The answer should be the records below, word for word, with every image left out.

Top of DATA RECORDS

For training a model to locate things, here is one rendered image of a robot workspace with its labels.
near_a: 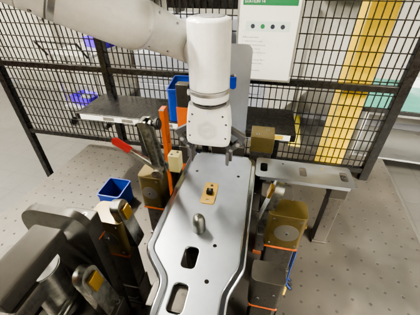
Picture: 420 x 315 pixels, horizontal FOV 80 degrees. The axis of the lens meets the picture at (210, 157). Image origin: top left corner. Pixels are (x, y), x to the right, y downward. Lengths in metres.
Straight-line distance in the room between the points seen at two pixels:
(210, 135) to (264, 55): 0.58
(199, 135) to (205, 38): 0.21
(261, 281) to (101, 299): 0.31
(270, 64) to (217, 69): 0.60
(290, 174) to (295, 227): 0.22
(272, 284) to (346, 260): 0.50
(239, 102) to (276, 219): 0.40
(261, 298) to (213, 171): 0.37
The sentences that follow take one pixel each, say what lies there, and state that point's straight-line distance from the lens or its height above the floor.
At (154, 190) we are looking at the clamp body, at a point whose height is 1.01.
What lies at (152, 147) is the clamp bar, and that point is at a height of 1.15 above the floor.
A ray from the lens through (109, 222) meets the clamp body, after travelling 0.59.
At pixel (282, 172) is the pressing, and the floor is 1.00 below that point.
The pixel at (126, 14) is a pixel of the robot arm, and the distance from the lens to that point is 0.44.
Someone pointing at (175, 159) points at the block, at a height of 1.06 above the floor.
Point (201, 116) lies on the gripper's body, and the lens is 0.55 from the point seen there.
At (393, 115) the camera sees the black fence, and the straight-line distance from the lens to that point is 1.26.
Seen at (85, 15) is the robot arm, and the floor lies 1.45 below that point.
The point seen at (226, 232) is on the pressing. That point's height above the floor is 1.00.
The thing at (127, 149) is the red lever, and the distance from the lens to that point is 0.70.
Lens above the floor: 1.50
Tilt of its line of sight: 36 degrees down
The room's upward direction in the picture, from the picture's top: straight up
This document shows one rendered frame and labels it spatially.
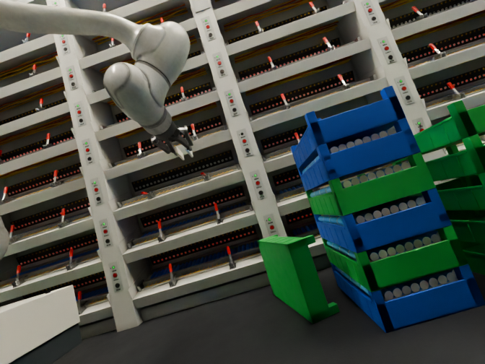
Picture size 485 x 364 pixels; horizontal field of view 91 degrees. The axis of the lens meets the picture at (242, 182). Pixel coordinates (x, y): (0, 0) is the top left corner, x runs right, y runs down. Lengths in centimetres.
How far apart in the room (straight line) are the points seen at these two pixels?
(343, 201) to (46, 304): 59
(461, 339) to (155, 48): 87
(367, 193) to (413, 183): 10
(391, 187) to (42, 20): 87
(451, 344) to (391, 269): 14
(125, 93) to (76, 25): 22
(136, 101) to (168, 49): 17
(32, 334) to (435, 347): 66
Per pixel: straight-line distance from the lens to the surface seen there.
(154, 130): 77
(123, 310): 125
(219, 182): 105
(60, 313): 60
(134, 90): 66
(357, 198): 57
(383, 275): 60
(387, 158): 60
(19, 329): 55
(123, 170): 122
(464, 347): 58
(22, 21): 83
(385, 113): 63
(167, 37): 75
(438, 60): 139
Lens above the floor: 30
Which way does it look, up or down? 8 degrees up
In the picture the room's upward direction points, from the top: 17 degrees counter-clockwise
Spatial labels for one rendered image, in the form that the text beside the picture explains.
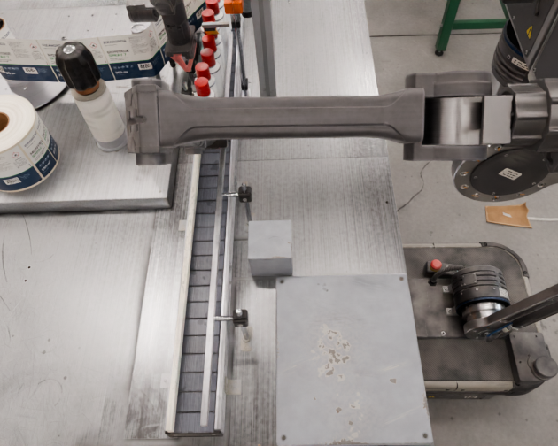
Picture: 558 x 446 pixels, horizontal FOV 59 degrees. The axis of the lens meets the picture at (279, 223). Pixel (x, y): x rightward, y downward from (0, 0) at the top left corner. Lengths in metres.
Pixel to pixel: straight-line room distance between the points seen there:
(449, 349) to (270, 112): 1.35
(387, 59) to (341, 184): 1.72
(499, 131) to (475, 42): 2.57
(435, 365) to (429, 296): 0.24
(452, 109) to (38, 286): 1.02
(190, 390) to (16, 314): 0.47
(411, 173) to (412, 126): 1.83
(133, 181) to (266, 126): 0.79
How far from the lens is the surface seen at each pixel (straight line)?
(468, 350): 1.81
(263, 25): 1.26
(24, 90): 1.67
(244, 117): 0.57
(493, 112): 0.61
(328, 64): 1.63
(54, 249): 1.35
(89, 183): 1.37
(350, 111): 0.58
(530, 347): 1.83
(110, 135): 1.37
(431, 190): 2.39
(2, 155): 1.34
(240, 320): 0.99
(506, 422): 2.04
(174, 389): 1.03
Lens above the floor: 1.88
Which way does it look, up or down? 58 degrees down
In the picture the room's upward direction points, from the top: 5 degrees counter-clockwise
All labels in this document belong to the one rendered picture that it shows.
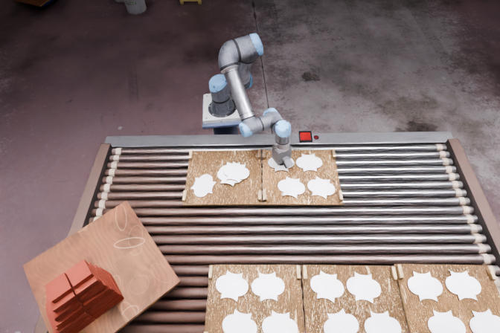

Bottom of DATA RECORDS

» WRITTEN SOLUTION
For training a model to locate things, here is one rendered image of a robot workspace with its labels.
near_a: 
Picture: 420 x 315 pixels, horizontal FOV 80 degrees. The axis of the lens meets the picture at (210, 157). Image origin: top left corner. Pixels are (x, y), x to the right, y downward. Lengths in metres.
Straight-line distance in the room between the points seen at two pixels:
(210, 135) to (264, 55): 0.58
(199, 135) to (205, 38): 0.21
(261, 281) to (101, 299): 0.31
(270, 64) to (217, 69): 0.60
(290, 174) to (295, 227): 0.22
(272, 284) to (346, 260): 0.50
(239, 102) to (276, 219): 0.40
(261, 298) to (213, 171): 0.37
The sentences that follow take one pixel each, say what lies there, and state that point's straight-line distance from the lens or its height above the floor.
At (154, 190) we are looking at the clamp body, at a point whose height is 1.01.
What lies at (152, 147) is the clamp bar, and that point is at a height of 1.15 above the floor.
A ray from the lens through (109, 222) meets the clamp body, after travelling 0.59.
At pixel (282, 172) is the pressing, and the floor is 1.00 below that point.
The pixel at (126, 14) is a pixel of the robot arm, and the distance from the lens to that point is 0.44.
Someone pointing at (175, 159) points at the block, at a height of 1.06 above the floor.
Point (201, 116) lies on the gripper's body, and the lens is 0.55 from the point seen there.
At (393, 115) the camera sees the black fence, and the straight-line distance from the lens to that point is 1.26.
Seen at (85, 15) is the robot arm, and the floor lies 1.45 below that point.
The point seen at (226, 232) is on the pressing. That point's height above the floor is 1.00.
The thing at (127, 149) is the red lever, and the distance from the lens to that point is 0.70.
Lens above the floor: 1.50
Tilt of its line of sight: 36 degrees down
The room's upward direction in the picture, from the picture's top: straight up
This document shows one rendered frame and labels it spatially.
Picture size 485 x 364 pixels; horizontal field of view 91 degrees. The axis of the lens meets the picture at (242, 182). Pixel coordinates (x, y): (0, 0) is the top left corner, x runs right, y runs down. Lengths in centimetres.
How far apart in the room (straight line) are the points seen at these two pixels?
(343, 201) to (46, 304): 59
(461, 339) to (155, 48): 87
(367, 193) to (413, 183): 10
(391, 187) to (42, 20): 87
(451, 344) to (391, 269): 14
(125, 93) to (76, 25): 22
(136, 101) to (168, 49): 17
(32, 334) to (435, 347): 66
Per pixel: straight-line distance from the lens to the surface seen there.
(154, 130): 77
(123, 310): 125
(219, 182): 105
(60, 313): 60
(134, 90): 66
(357, 198): 57
(383, 275): 60
(387, 158): 60
(19, 329): 55
(123, 170): 122
(464, 347): 58
(22, 21): 83
(385, 113): 63
(167, 37): 75
(438, 60): 139
Lens above the floor: 30
Which way does it look, up or down? 8 degrees up
In the picture the room's upward direction points, from the top: 17 degrees counter-clockwise
Spatial labels for one rendered image, in the form that the text beside the picture explains.
Picture: 558 x 446 pixels, horizontal FOV 59 degrees. The axis of the lens meets the picture at (279, 223). Pixel (x, y): x rightward, y downward from (0, 0) at the top left corner. Lengths in metres.
Pixel to pixel: straight-line room distance between the points seen there:
(449, 349) to (270, 112): 1.35
(387, 59) to (341, 184): 1.72
(499, 131) to (475, 42): 2.57
(435, 365) to (429, 296): 0.24
(452, 109) to (38, 286): 1.02
(190, 390) to (16, 314): 0.47
(411, 173) to (412, 126): 1.83
(133, 181) to (266, 126): 0.79
How far from the lens is the surface seen at each pixel (straight line)?
(468, 350): 1.81
(263, 25): 1.26
(24, 90): 1.67
(244, 117): 0.57
(493, 112): 0.61
(328, 64): 1.63
(54, 249): 1.35
(89, 183): 1.37
(350, 111): 0.58
(530, 347): 1.83
(110, 135): 1.37
(431, 190): 2.39
(2, 155): 1.34
(240, 320): 0.99
(506, 422): 2.04
(174, 389): 1.03
Lens above the floor: 1.88
Which way does it look, up or down? 58 degrees down
In the picture the room's upward direction points, from the top: 5 degrees counter-clockwise
All labels in this document belong to the one rendered picture that it shows.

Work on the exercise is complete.